To define populations for downstream analyses, individuals were grouped into sampling units based on their state or province of origin, except sequences from British Columbia, which were grouped into the five sampling units (Cariboo, Thompson, Nicola, Okanagan, and East Kootenay) following Ford et al. (2019). Specific geographic coordinates for each individual were not provided in Kierepka and Latch (2016) or Ethier et al. (2012); therefore, the latitude and longitude of the centroid for each state, province, or distribution (e.g., units at the periphery where badgers are not found throughout the entire state or province) were used for the geographic coordinates of sampling units following Kierepka and Latch (2016). Estimates of haplotype diversity (H d), nucleotide diversity (π), and pairwise difference were calculated for each sampling unit in Arlequin 3.5 (Excoffier, Laval, & Schneider, 2005). A least‐squares linear regression was used to test for an association between the peripherality of a sampling unit and its genetic diversity using function lm() as implemented in R (R Core Team, 2018) with haplotype diversity (H d) as the response variable and distance to the center (in km) as the explanatory variable. The center was calculated by averaging the latitude and longitude of centroids for all states, provinces, and peripheral ranges inhabited by American badgers in North America. Distance from the center was calculated for each sampling unit for which we had adequate haplotype diversity estimates (≥5 haplotypes). A least‐squares linear regression was also employed to test for an association between the latitude of a sampling unit and its haplotype diversity again using function lm() as implemented in R (R Core Team, 2018) with H d as the response variable and latitude as the explanatory variable.

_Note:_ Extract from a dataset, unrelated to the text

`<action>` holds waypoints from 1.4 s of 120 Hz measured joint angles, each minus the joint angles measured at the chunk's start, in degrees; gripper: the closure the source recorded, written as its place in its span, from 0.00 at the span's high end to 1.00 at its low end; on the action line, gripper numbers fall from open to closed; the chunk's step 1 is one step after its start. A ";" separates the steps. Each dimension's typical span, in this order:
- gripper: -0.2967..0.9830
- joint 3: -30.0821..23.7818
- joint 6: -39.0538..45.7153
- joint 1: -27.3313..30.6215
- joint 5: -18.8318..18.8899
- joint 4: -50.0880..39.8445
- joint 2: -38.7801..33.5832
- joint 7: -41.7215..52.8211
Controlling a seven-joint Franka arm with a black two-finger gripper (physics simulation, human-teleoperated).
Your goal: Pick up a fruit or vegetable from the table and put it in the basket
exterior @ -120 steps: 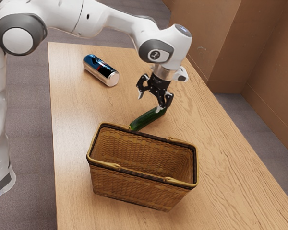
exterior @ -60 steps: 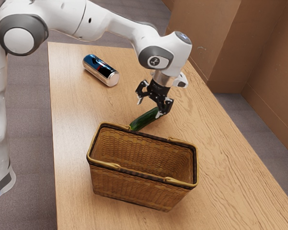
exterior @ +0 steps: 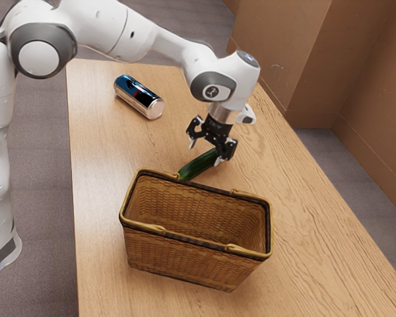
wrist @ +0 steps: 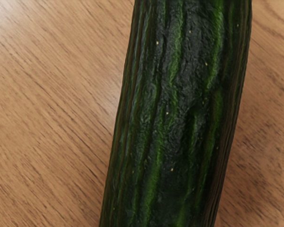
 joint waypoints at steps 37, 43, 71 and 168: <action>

To measure differentiation between sampling units across the species' distribution, we conducted a spatial analysis of molecular variance (SAMOVA 1.0; Dupanloup, Schneider, & Excoffier, 2002). SAMOVA defines groups of populations by identifying the configuration that maximizes the amount of genetic variance explained among differentiated groupings (Dupanloup et al., 2002). The optimal configuration of groups was tested from K = 2 to K = 15, using 100 simulated annealing steps, as suggested in the manual (Dupanloup et al., 2002). We chose the optimal configuration based on the grouping that maximized the total amount of genetic variance between groups (ϕ CT).

2.5. Demographic history

To test for evidence of population expansion, we used two neutrality tests, Tajima's D (Tajima, 1989) and Fu's Fs (Fu, 1997), for each of the SAMOVA groupings and for the entire contemporary dataset. Tajima's D and Fu's Fs are expected to be significantly negative for populations that have undergone a recent expansion. We tested for significance of the two summary statistics using 1,000 random permutations implemented in Arlequin 3.5 (Excoffier et al., 2005).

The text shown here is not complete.